Resistance Band Seated Straight Back Row

Resistance Band Seated Straight Back Row

The Resistance Band Seated Straight Back Row is a highly effective exercise that targets the muscles of the upper back, including the rhomboids, trapezius, and rear deltoids. This exercise is performed using a resistance band, which adds tension and resistance to help strengthen and tone these muscles. To perform this exercise, you will need a resistance band and a sturdy, immovable object such as a door, pole, or anchor point. Start by sitting on the floor or a bench with your legs extended in front of you. Loop the resistance band around the object and grip both ends of the band with an overhand grip, keeping your palms facing each other. Maintain a straight back and an upright posture throughout the exercise. Start by retracting your shoulder blades and pulling the band towards your chest in a rowing motion. Keep your elbows close to your body and squeeze your shoulder blades together at the end of the movement. Return to the starting position in a controlled manner, feeling the resistance as you extend your arms. Repeat for the desired number of repetitions. The Resistance Band Seated Straight Back Row is a versatile exercise that can be modified to suit different fitness levels by adjusting the resistance band tension or changing the grip position. Incorporating this exercise into your routine can help improve posture, upper body strength, and overall back muscle development.

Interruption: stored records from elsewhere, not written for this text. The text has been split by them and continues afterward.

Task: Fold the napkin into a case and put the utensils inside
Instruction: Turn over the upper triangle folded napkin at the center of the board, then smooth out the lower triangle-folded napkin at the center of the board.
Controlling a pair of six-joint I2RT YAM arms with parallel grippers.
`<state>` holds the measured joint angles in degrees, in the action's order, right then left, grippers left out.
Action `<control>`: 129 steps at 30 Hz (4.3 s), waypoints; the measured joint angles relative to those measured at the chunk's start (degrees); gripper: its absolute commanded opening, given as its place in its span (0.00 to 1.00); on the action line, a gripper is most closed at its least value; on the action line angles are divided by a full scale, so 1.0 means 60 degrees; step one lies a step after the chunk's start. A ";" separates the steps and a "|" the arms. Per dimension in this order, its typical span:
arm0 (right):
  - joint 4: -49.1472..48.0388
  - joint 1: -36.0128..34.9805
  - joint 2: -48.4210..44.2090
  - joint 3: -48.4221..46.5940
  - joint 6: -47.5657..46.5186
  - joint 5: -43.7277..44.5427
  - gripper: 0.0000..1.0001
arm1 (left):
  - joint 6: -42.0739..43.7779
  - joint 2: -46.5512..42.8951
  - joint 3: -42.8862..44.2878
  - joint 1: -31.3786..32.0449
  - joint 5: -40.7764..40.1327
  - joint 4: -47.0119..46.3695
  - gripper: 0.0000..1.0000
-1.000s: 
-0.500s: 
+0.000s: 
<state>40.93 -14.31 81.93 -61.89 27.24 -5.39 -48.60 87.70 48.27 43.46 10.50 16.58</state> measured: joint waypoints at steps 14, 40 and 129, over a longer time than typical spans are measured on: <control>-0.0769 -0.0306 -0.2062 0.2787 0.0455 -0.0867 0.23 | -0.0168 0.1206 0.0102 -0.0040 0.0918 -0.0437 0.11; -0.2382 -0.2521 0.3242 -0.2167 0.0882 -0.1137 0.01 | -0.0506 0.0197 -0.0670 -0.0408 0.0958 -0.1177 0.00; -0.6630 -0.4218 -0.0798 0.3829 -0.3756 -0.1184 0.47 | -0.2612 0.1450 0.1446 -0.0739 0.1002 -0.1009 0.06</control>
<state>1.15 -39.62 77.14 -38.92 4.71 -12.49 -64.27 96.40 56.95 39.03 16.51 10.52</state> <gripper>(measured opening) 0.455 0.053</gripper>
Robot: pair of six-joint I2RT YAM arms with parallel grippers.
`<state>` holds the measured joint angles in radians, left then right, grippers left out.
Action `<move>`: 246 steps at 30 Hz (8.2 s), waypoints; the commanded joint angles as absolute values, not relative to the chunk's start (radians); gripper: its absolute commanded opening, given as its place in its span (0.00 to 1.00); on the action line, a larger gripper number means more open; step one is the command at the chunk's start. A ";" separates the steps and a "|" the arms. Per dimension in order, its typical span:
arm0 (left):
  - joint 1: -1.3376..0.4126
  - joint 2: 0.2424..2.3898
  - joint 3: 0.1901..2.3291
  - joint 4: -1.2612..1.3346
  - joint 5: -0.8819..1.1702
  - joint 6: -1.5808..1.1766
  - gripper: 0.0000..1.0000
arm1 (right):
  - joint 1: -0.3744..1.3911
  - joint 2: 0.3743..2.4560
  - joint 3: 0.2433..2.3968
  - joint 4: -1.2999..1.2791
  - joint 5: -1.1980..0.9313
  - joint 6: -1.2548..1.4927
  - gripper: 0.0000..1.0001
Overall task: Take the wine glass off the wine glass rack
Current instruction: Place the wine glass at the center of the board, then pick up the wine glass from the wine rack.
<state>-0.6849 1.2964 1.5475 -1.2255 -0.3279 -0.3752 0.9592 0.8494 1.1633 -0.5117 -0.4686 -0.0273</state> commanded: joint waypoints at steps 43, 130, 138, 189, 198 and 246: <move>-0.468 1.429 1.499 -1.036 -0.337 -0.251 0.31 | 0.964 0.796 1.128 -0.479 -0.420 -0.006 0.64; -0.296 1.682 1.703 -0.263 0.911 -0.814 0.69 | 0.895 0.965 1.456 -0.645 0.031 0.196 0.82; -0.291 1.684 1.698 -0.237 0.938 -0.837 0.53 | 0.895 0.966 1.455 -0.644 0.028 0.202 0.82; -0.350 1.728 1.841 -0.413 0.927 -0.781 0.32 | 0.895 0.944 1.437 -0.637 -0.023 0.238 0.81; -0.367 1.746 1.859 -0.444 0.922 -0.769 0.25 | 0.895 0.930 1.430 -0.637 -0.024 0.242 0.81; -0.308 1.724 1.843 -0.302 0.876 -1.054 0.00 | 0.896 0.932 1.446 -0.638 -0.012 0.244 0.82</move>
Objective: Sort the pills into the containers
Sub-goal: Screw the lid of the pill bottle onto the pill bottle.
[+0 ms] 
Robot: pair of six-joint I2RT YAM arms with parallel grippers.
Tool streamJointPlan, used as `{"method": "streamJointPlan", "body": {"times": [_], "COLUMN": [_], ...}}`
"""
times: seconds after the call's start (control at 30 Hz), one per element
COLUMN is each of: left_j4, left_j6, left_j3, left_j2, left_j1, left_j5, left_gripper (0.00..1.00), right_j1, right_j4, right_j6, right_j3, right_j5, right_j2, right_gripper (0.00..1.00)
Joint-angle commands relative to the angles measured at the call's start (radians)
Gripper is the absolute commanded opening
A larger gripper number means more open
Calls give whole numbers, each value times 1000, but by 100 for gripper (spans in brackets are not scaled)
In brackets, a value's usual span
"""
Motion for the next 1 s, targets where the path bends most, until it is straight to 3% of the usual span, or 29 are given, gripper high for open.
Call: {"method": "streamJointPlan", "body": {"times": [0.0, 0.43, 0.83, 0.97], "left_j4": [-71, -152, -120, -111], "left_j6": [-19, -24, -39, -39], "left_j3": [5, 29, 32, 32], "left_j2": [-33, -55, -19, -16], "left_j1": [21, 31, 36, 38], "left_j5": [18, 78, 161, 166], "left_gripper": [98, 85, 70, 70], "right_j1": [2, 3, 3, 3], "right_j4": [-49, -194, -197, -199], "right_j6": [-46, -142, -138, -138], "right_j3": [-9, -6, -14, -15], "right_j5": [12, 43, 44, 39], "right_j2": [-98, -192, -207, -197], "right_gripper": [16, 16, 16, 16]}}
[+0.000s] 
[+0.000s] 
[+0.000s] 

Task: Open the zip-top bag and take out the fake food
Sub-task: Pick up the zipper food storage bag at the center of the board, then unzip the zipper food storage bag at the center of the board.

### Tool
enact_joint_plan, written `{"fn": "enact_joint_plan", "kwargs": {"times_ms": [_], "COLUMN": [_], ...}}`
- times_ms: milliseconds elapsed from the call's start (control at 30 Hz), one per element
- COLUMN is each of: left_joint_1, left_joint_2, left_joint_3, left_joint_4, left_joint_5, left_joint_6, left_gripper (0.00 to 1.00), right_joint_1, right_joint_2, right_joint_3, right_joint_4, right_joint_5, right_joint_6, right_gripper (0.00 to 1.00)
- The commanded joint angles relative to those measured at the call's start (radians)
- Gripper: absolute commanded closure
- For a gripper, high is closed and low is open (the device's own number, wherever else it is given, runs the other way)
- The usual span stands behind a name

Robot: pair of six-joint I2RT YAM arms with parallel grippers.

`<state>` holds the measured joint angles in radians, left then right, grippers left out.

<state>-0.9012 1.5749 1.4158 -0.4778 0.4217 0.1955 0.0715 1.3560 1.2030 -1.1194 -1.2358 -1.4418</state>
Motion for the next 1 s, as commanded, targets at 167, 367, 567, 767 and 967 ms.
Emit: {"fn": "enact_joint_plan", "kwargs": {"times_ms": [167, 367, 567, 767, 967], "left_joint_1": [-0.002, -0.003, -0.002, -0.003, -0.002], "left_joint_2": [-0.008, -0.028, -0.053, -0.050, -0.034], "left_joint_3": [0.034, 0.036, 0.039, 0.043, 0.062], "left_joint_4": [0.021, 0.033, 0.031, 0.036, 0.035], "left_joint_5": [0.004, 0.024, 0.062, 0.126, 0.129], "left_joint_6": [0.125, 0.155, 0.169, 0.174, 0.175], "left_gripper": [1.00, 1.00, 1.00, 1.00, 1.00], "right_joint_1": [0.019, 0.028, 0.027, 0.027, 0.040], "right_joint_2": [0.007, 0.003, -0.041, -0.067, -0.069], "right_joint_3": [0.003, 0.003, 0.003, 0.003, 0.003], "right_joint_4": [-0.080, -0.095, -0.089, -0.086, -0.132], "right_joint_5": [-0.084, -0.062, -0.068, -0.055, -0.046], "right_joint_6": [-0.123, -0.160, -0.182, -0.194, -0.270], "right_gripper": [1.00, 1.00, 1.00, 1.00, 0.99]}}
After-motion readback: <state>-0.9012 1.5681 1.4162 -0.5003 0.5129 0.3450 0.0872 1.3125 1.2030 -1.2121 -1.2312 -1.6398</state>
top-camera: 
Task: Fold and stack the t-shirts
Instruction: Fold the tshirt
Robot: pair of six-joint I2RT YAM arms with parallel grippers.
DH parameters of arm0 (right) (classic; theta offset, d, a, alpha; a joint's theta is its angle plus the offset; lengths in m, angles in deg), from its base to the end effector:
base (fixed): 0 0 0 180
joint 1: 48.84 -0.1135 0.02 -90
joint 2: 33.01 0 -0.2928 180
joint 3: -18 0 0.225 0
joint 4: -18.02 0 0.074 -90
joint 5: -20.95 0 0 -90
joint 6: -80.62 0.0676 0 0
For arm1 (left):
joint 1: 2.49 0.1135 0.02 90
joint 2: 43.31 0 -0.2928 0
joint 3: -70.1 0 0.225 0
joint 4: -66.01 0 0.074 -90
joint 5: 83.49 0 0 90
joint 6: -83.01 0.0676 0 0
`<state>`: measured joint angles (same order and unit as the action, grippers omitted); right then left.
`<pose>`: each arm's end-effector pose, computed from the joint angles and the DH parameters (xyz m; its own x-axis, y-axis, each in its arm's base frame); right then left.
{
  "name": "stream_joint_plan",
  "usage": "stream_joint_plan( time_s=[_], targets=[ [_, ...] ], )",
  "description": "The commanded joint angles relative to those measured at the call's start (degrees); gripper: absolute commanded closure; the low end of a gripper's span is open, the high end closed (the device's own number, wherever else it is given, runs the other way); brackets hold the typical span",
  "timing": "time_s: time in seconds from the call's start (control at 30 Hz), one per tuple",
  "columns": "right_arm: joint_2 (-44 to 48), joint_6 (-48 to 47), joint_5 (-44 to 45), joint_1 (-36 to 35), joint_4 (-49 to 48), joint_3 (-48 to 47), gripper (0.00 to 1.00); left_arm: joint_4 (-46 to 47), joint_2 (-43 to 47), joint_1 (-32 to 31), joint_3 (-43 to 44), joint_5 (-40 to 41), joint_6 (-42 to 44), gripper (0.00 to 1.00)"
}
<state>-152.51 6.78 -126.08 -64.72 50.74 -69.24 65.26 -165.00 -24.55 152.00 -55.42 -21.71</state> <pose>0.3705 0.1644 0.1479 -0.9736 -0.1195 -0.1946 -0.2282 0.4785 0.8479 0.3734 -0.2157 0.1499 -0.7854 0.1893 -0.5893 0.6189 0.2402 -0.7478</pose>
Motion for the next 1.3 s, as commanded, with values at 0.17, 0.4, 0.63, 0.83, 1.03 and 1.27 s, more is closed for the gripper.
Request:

Remember to always prioritize proper form and consult with a professional before starting any new exercise regimen.

Instructions

  • Sit on the floor with your legs extended and straighten your back.
  • Loop the resistance band around your feet and hold one end in each hand.
  • Start with your arms fully extended and palms facing inward.
  • Engage your core and squeeze your shoulder blades together as you pull the bands towards your chest.
  • Keep your elbows close to your body and your wrists straight throughout the movement.
  • Pause briefly at the contracted position and then slowly return to the starting position.
  • Repeat for the desired number of repetitions.

Tips & Tricks

  • Focus on engaging your upper back muscles and squeezing your shoulder blades together during each rep.
  • Maintain a neutral spine position throughout the exercise to avoid straining your lower back.
  • Start with a resistance band that provides enough challenge but still allows you to complete the movement with proper form.
  • Control the movement both on the way up and on the way down to maximize muscle activation.
  • Exhale as you pull the resistance band towards your body and inhale as you return to the starting position.
  • Keep your elbows close to your body and don't let them flare outwards during the rowing motion.
  • Gradually increase the intensity of your resistance band by using a thicker band or adding more bands for a greater challenge.
  • Avoid using excessive momentum or swinging your body to complete the exercise. It should be a controlled movement.
  • Ensure that you have enough space around you to perform the exercise without any restrictions.
  • If you have any existing shoulder or back issues, consult with a fitness professional or physiotherapist before attempting this exercise.